COMMENTARY

Maintaining Multiple Sclerosis Care With Virtual Visits

Stephen Krieger, MD

Disclosures

November 10, 2020

This transcript has been edited for clarity.

Hi. I'm Dr Stephen Krieger from the Corinne Goldsmith Dickinson Center for Multiple Sclerosis at Mount Sinai in New York. Today I'd like to speak with you about how we have adapted to care for patients with multiple sclerosis (MS) in the era of virtual health and the unfortunately ongoing COVID-19 pandemic.

A lot of attention has been paid to COVID and MS. I'm not going to talk about the direct implications of the pandemic on MS, but rather how we are working to deliver care and maintain continuity for people with MS during this period. I'll also share some things that we've adopted in our own practices that perhaps you may find helpful.

For the majority of the pandemic, we have transitioned most of our MS care to be virtual telehealth and teleneurology. I have previously discussed how we perform neurologic exams over video visits and telehealth. Today, I'll focus instead on what we do during patient visits and how virtual health for patients with MS has a different feel than when we saw them in office in the past.

For one thing, seeing our patients in their homes affords a particular window into the way their MS diagnosis intersects with their life outside of a typical office visit. I think a lot can be garnered and learned from seeing a patient walking around and otherwise navigating their home environment. Sometimes I have had the opportunity to see family members of my patients whom I've never met before or who weren't able to come to visits. Some of my younger patients have brought the tablet or the laptop over for me to meet their parents, which I haven't done before. There has been something more intimate about the virtual health visits than we were even able to achieve in the office. That's not something that I anticipated at the beginning of adopting telehealth.

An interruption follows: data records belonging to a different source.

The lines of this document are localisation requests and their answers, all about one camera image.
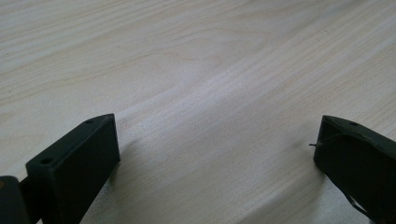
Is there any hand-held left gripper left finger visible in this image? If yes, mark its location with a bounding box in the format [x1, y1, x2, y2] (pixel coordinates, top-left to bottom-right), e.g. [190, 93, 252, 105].
[25, 113, 121, 224]

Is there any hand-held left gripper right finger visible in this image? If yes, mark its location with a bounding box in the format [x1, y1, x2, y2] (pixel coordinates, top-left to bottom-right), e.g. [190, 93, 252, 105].
[308, 115, 396, 224]

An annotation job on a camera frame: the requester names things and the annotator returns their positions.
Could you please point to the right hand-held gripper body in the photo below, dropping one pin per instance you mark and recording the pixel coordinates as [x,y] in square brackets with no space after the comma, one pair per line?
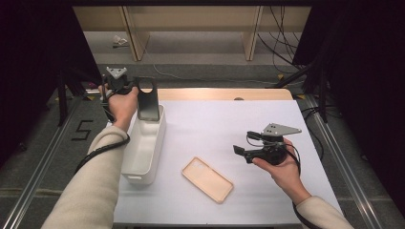
[280,129]

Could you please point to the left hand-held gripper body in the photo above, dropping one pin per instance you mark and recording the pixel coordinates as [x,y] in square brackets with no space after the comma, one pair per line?
[116,83]

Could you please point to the grey phone case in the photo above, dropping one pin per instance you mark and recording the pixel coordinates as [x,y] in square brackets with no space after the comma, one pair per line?
[148,106]

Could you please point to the beige phone case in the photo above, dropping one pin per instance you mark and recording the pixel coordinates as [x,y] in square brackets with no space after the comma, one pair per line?
[207,179]

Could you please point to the white storage box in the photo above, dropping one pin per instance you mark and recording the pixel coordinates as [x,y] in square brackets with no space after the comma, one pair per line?
[143,149]

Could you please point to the person's left hand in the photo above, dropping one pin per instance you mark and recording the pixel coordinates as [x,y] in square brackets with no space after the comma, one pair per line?
[122,106]

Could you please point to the person's right hand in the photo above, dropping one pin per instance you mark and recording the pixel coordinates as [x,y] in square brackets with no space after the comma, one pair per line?
[286,175]

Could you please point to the pink object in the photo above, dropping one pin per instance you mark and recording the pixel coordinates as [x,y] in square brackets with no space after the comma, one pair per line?
[92,85]

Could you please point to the white table mat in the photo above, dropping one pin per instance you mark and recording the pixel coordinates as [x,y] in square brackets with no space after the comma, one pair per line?
[216,127]

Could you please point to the crumpled white paper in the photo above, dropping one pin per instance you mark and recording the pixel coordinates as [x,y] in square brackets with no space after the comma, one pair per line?
[119,40]

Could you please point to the dark curtain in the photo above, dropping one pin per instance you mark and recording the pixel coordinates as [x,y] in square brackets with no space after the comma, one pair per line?
[366,79]
[31,63]

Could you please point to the wooden shelf unit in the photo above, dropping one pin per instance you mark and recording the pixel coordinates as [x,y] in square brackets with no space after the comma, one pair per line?
[191,19]

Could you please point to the aluminium floor rail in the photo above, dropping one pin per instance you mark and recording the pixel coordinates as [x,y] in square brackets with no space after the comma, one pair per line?
[35,184]
[344,165]

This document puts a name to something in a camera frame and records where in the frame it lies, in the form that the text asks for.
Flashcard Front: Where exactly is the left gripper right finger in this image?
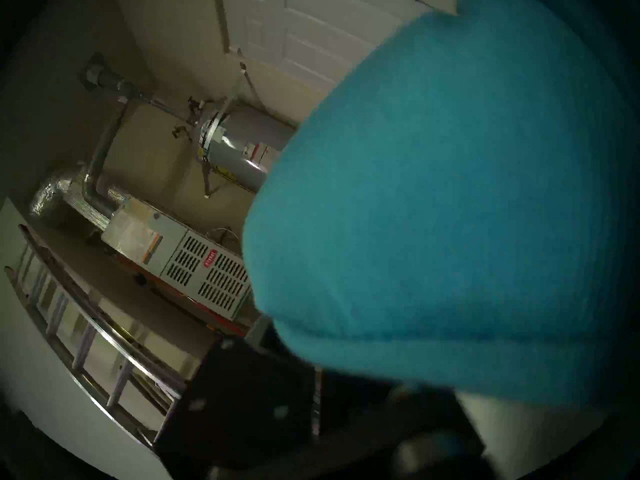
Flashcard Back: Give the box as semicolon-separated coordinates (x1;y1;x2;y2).
320;371;501;480

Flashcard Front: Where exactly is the teal tufted seat cushion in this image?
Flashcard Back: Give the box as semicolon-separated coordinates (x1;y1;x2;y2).
242;0;640;410

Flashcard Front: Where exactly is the white panel door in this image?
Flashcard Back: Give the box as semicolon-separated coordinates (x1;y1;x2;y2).
220;0;456;125

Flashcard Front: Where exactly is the grey furnace unit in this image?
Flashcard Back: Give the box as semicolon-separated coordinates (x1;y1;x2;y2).
102;196;253;335

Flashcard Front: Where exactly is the silver flexible foil duct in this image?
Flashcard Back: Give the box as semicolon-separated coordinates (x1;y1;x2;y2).
27;166;131;230

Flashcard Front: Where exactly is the metal flue pipe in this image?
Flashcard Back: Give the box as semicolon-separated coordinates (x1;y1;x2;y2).
80;54;151;210

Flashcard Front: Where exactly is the white rolling overbed table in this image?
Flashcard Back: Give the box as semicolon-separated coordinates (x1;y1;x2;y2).
457;391;616;480

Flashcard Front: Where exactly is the aluminium ladder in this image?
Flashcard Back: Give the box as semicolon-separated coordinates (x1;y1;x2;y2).
5;224;196;445

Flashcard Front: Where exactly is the grey water heater tank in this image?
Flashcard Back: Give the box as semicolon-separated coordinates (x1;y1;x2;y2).
197;101;296;192

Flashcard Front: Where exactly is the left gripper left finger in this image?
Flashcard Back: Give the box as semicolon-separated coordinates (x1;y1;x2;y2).
152;316;322;480

In terms of how we provide MS care, we have tried to ensure that there has been no interruption to treatment with disease-modifying therapies for our patients during this period. That has meant ensuring that they are being adherent using the necessary lab and MRI monitoring, and doing so in as safe of a way as possible. Sometimes we have spaced out some of the monitoring labs a little bit to minimize their trips to the healthcare facilities during the pandemic. But in general, we don't want to let safety monitoring lapse just because we're providing virtual care.

We've tried to ensure that our patients are taking adequate amounts of vitamin D. That's something that MS specialists have cared about for a long time. It's a particular concern this year, when so many people have not been going outside and didn't spend their summers outdoors as they might have in prior years. Therefore, ensuring that patients get enough vitamin D has been important.

Similarly, I've really made an emphasis on ensuring that my patients with MS are not getting deconditioned during periods of self-isolation, quarantine, or social distancing. I've been encouraging patients to be as physically active as their disease allows them to be, maintaining an exercise regimen at home, whether on their own or using online classes or video tutorials. For many patients, these things have replaced going to the gym, being part of active groups, or even going to physical therapy centers. Preventing deconditioning and loss of stamina has been an important goal during these past several months.

Emotional health is another important consideration. Of course, people with MS have concerns about their disease, especially as it is an autoimmune condition. Thankfully, we've been able to spend time informing them that people with MS haven't had higher rates of contracting COVID-19 or mortality as a result than people without MS. That has been a largely reassuring message.

But I'm also focused on the emotional consequences of social distancing, isolation, and other factors during this period of great national and international concerns. Because of this, I've probably seen my patients a little bit more regularly over video visits than I might have in normal times. It's much easier for them to have the visit. They don't have to commute all the way to our offices to be seen. In general, the ability to more regularly schedule visits for patients who might be going through periods of depression, anxiety, or other unease has been really great. I've been able to see people more frequently than I probably would have if they had to give up a half day or whole day of work to travel for a visit.

Although the type of comprehensive care we seek to provide for MS has been made in some ways more difficult by the pandemic and virtual care, it has been a little bit easier to see people with more regularity and be focused on such topics as symptom management or emotional well-being.

From a practice management perspective, I would add that we're able to bill these virtual visits for time as though they are true visits, because they really are. It's a face-to-face encounter done over video. It remains to be seen how much of our care will stay video-based and virtual in the future, but for the moment, I think we've made the best of it.

I hope that these have been some helpful hints at how to provide MS care through this new medium. For Medscape, I'm Dr Stephen Krieger.